What is numpy.random.normal and how to use it

Introduction

In this blog, we would discuss What is numpy.random.normal and how to use it. The normal distribution is a type of probability distribution that is symmetrical around the mean. This means that the probability of a value being greater than or less than the mean is the same. The normal distribution is also known as the bell curve because of its shape. Values that are more than one standard deviation from the mean are considered to be abnormal. This is because they are less likely to occur. The standard deviation is a measure of how spread out the values are. The normal distribution is important because it is used to model many real-world phenomena.

 

 

For example, the heights of people are normally distributed. This means that the vast majority of people are of average height with only a few being very tall or very short. The normal distribution is also used in statistics. Many statistical tests assume that the data is normally distributed. This means that the results of the tests are only accurate if the data is actually normally distributed. 

 

 

 

What is numpy.random.normal

 

What is Numpy?

In the world of research and engineering, NumPy is a widely used open-source basic Python module. It stands for Numerical Python, which was founded by data scientist Travis Oliphant in 2005. This package was created using a combination of Python and C++ programming. Pandas, SciPy, Matplotlib, scikit-learn, and scikit-image are just a few of the Python data science libraries that use the Numpy module.

 

Multidimensional arrays known as “ndarray objects” are provided by Numpy. It features a wide range of functions for mathematical operations, statistical operations, logical operations, fundamental linear algebra, random simulation, matrices, and much more.

 

Due to its distinctive shape, the probability density function of the normal distribution, which was independently discovered by Gauss and Laplace 200 years after De Moivre, is frequently referred to as the bell curve.

 

The inbuilt function would be of form numpy.random.normal(loc=0.0scale=1.0size=None) where the parameters are :

 

 

Loc: array-like of floats or floats. Average (the distribution’s “center”)

 

 

Scale: array-like of floats or floats

Standard deviation, also known as the distribution’s “width” or “spread.” It must not be negative,

 

 

Size: optional, int, or tuple of ints

output form When the shape is (m, n, k), for example, m * n * k samples are drawn.

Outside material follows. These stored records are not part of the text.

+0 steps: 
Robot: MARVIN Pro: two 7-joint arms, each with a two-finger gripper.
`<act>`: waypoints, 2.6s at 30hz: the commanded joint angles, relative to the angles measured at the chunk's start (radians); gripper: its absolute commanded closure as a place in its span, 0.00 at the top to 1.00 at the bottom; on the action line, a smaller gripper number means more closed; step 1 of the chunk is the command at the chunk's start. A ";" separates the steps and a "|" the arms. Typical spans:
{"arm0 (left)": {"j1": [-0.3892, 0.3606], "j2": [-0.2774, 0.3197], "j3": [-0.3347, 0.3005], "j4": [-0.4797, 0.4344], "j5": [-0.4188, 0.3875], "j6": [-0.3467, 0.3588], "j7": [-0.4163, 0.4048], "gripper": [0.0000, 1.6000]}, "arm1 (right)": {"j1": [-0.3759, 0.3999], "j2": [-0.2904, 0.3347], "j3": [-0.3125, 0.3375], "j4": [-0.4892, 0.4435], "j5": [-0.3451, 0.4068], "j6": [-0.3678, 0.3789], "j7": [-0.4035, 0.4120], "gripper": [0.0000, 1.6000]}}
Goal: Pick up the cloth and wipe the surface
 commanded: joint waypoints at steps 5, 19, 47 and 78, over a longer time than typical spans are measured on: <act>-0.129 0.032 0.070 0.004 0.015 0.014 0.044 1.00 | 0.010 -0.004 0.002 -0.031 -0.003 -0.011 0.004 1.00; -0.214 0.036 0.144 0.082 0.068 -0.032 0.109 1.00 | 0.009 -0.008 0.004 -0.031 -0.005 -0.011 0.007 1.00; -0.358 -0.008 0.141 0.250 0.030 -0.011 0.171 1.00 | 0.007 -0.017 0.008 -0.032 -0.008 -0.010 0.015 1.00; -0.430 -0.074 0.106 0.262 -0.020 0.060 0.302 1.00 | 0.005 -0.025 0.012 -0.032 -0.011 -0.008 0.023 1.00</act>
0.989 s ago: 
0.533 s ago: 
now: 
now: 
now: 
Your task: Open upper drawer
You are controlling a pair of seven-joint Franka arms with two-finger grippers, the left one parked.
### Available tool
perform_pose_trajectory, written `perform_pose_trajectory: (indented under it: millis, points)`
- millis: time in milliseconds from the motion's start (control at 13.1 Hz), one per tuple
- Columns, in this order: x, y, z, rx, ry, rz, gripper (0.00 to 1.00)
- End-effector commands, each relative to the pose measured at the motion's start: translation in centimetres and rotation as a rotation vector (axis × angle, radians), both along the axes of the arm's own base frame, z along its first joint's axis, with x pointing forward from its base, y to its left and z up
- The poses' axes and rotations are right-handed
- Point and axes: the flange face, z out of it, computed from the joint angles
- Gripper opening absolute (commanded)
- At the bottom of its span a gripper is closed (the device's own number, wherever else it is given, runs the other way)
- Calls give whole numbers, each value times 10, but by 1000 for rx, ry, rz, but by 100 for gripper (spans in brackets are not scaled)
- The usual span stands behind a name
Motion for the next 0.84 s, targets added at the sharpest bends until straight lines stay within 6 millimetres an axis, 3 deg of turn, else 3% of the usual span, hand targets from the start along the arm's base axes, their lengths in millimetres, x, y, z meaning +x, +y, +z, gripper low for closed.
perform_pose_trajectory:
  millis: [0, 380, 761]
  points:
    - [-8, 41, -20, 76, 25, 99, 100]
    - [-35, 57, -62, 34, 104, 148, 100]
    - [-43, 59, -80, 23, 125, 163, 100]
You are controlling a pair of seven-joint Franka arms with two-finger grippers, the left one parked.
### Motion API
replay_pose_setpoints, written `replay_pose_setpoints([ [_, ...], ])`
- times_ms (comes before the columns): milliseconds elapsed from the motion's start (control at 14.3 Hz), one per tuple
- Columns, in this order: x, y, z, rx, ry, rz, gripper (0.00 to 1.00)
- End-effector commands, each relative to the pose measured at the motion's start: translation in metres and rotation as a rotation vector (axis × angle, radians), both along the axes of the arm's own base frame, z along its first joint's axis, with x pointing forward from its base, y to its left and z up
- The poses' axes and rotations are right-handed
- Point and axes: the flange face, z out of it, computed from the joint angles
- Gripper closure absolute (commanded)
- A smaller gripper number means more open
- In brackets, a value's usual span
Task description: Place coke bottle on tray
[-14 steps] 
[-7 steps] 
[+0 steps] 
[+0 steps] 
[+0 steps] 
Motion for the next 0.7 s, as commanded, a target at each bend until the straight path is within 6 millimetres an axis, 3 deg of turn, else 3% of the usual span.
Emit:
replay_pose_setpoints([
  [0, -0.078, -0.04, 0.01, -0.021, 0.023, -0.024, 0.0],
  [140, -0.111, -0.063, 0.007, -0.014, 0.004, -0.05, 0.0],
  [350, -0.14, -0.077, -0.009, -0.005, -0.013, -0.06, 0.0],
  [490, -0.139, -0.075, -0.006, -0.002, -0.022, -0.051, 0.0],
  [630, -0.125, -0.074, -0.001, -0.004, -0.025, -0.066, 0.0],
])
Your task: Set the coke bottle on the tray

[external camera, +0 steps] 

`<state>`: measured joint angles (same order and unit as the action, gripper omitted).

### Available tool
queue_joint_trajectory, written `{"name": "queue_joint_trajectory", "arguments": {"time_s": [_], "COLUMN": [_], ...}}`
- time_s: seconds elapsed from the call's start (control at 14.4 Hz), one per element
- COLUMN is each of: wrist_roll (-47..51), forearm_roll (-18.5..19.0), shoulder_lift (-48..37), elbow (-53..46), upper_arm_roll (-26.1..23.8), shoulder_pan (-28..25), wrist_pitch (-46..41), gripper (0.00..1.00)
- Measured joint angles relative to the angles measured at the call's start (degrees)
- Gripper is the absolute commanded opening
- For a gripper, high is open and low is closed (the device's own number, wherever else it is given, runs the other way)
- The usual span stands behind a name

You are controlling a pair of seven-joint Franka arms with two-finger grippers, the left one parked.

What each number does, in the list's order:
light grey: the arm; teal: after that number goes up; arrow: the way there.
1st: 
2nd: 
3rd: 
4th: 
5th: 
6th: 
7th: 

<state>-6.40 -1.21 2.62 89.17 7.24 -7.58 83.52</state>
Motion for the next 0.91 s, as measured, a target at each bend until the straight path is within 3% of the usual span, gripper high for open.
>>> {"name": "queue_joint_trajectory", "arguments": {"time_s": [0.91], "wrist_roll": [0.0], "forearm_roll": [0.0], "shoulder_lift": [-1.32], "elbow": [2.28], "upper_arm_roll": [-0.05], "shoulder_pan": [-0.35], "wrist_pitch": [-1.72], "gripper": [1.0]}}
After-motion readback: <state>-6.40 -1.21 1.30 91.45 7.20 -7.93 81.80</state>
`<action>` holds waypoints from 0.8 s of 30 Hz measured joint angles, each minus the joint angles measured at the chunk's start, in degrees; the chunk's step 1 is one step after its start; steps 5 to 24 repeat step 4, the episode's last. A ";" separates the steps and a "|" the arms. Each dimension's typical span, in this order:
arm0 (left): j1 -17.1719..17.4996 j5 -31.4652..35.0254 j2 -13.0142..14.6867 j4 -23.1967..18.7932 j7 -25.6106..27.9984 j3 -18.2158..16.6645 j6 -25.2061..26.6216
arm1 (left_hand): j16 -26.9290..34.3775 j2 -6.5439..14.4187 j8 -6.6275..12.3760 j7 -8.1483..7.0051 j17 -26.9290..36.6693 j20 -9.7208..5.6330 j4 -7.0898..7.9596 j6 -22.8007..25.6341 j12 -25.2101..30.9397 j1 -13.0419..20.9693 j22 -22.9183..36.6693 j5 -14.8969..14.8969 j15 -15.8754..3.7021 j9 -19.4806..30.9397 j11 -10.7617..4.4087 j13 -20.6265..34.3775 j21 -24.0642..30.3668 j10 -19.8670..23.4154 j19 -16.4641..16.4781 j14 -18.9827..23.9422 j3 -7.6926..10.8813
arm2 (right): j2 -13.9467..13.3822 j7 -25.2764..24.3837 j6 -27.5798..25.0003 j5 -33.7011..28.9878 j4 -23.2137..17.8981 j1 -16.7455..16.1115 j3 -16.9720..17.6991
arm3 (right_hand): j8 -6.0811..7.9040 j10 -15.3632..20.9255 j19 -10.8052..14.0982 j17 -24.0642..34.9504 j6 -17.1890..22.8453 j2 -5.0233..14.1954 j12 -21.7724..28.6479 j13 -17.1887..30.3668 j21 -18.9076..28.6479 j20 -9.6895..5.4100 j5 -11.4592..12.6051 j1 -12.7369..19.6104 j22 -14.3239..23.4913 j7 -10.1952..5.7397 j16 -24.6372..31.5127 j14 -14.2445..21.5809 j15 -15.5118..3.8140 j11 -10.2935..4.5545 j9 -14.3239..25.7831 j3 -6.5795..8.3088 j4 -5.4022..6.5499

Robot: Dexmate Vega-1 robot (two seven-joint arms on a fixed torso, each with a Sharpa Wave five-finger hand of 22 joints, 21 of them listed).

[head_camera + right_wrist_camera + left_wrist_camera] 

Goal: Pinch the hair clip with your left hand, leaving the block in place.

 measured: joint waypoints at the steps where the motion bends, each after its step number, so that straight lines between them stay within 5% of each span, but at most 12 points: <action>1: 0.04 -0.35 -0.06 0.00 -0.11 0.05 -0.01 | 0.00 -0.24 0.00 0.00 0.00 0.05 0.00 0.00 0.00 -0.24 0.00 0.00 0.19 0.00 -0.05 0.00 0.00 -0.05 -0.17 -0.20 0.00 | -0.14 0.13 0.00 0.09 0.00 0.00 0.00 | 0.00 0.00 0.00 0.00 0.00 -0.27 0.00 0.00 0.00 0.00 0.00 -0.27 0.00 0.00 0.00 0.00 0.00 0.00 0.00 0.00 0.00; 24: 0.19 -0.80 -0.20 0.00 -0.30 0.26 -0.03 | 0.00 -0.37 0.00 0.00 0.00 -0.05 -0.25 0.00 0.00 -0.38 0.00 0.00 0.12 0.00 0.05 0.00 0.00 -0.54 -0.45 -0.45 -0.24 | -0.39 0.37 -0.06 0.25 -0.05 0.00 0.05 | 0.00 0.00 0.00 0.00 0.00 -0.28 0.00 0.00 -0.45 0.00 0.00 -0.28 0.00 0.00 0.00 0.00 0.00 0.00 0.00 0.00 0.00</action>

If loc and scale are both scalars and size is None (the default), only one value will be produced. If not, samples are taken using np.broadcast(loc, scale).size.

 

 

Returns: scalar or ndarray

drawn samples from the normal distribution using parameters.

 

 

 

How to use numpy.random.normal?

 

import numpy as np
import matplotlib.pyplot as plot
   

mean = 0 
std = 0.1
array = np.random.normal(0, 0.1, 1000)
print("1D Array filled with random values "
      "as per gaussian distribution : \n", array);

 

Visualization

 

count, bins, ignored = plot.hist(array, 30,density=True)
plot.plot(bins, 1/(std * np.sqrt(2 * np.pi)) *
          np.exp( - (bins - mean)**2 / (2 * std**2) ),
          linewidth=2, color='r')
plot.show()

 

 

 

 

Also, read what is Naive Bayes and its works.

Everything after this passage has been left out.